Participating in the latest edition of Round Table
- the fortnightly debate on Cricinfo Talk which comes out on Tuesday - along with Sanjay Manjrekar and Tony Greig, Modi touched on other issues too, including how India's money power has helped the Australian and West Indies cricket boards. But his comments on the ICC's marketing deal are topical as the issue will be discussed in Mumbai later this week.
Last time around, the ICC sold the rights to the Global Cricket Corporation for $532 million; GCC re-sold the rights, mainly to its group companies, Modi pointed out. The highest amount ($208 million) was paid by Sony Television, which wasn't part of the group; the balance, he said, was made up by selling rights at low rates to its group companies. "If you look at the underlying revenues of all other broadcasters it would've been in the excess of a billion dollars. So the ICC actually suffered when they gave it out to one company for an eight-year-period."
As an example he referred to Sky TV which, he said, paid only $30 million for an eight-year deal but made $30 million in the first series. "If you actually looked at the Sky business plan, which I happened to, they were actually going to bid $90 million on their own. But now they didn't have to bid $90 million because the parent company of theirs had bought the rights and they got a share of it."
Another case where the ICC had lost out, Modi said, was the deal surrounding the Champions Trophy. The GCC deal, he explained, was based on a 12-match Champions Trophy format, which is now expanded to 21 games. "Did the ICC get a higher revenue? No."
The BCCI's current stand-off with the ICC revolves around the Members Partnership Agreement, which specifies image and other rights of players and boards, and demands unconditional consent from full members for taking part in ICC events from 2008-2015. The BCCI's contention is that the MPA would affect its interests, and those of the players, for a period of six to nine months; it has sought changes but the ICC has not yet acceded.
The BCCI's stand, Modi said, is that it isn't something being asked for "only in favour of India. What we want is also applicable to other members - a lot of the members haven't seen the problems or haven't hosted a big event to understand the problems."

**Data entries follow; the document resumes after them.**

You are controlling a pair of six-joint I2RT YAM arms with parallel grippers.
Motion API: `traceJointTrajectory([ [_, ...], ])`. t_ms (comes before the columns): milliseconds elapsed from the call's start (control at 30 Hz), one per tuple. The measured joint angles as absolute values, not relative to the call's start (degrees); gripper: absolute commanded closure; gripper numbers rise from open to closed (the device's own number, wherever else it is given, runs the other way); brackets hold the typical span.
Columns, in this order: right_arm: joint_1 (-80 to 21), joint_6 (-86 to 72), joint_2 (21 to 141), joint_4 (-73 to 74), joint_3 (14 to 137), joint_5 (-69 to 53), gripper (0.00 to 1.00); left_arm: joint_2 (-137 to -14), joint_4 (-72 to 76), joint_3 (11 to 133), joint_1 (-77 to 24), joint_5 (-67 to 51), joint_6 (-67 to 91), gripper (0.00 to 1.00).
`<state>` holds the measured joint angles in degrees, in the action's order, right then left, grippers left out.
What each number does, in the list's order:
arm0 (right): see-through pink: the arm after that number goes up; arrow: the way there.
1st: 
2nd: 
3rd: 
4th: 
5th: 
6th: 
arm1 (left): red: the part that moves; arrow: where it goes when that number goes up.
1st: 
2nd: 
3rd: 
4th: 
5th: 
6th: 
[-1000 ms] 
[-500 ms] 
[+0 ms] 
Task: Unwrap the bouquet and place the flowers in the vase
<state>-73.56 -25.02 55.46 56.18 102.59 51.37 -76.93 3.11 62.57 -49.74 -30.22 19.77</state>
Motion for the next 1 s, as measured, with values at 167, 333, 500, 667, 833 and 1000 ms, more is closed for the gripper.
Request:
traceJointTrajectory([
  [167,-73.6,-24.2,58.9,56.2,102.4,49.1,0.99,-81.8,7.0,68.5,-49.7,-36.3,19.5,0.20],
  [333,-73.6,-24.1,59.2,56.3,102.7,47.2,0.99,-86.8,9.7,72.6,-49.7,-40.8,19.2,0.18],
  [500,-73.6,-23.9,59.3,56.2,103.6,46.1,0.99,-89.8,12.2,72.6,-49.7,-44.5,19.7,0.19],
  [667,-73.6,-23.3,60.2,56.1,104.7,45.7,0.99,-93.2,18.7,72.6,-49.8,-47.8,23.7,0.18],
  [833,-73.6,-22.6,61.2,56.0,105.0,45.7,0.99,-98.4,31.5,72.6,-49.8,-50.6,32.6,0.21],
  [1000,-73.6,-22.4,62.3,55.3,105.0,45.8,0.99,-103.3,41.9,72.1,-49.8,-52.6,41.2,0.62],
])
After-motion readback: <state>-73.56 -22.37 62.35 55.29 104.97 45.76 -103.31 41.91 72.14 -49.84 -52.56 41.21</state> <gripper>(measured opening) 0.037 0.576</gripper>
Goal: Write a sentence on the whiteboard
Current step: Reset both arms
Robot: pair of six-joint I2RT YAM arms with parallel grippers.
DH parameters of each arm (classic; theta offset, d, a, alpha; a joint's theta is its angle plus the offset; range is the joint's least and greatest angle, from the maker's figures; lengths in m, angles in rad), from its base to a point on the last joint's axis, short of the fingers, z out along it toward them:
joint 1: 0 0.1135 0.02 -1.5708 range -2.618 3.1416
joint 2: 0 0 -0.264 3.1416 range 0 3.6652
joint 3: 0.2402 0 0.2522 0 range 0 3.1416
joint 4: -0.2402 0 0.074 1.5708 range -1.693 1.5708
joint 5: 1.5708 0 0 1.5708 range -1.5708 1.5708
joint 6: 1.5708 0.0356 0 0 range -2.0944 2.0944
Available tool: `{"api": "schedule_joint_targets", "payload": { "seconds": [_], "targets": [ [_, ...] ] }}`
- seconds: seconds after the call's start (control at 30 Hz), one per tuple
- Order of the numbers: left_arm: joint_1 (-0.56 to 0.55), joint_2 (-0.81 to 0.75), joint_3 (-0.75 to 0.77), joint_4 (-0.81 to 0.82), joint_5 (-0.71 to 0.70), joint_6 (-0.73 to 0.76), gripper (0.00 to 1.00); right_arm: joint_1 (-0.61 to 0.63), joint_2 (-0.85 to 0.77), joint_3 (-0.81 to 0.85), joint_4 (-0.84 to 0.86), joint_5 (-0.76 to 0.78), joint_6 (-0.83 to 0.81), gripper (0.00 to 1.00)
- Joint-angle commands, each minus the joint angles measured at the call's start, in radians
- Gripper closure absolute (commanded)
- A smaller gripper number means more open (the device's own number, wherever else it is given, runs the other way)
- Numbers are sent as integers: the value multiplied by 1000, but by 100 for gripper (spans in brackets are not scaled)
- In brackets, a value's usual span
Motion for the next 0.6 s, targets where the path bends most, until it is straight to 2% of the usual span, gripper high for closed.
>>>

The solution, he continued, is in the BCCI's bid for the ICC rights. This would not only put more money into world cricket - "We are ready to pay top dollar for it ... our money is as good as anybody else's" - but also allow for an MPA that would be acceptable to all members.
"The ICC is saying that India is demanding things in the MPA which will undermine the ICC's revenue; India is saying 'Sorry. Listen to me. On the one hand we are telling you this is our problem with the MPA because it is better for the game.' And secondly we are ready to bid with those conditions and we will offload it to a broadcaster who'll have no problem dealing with us."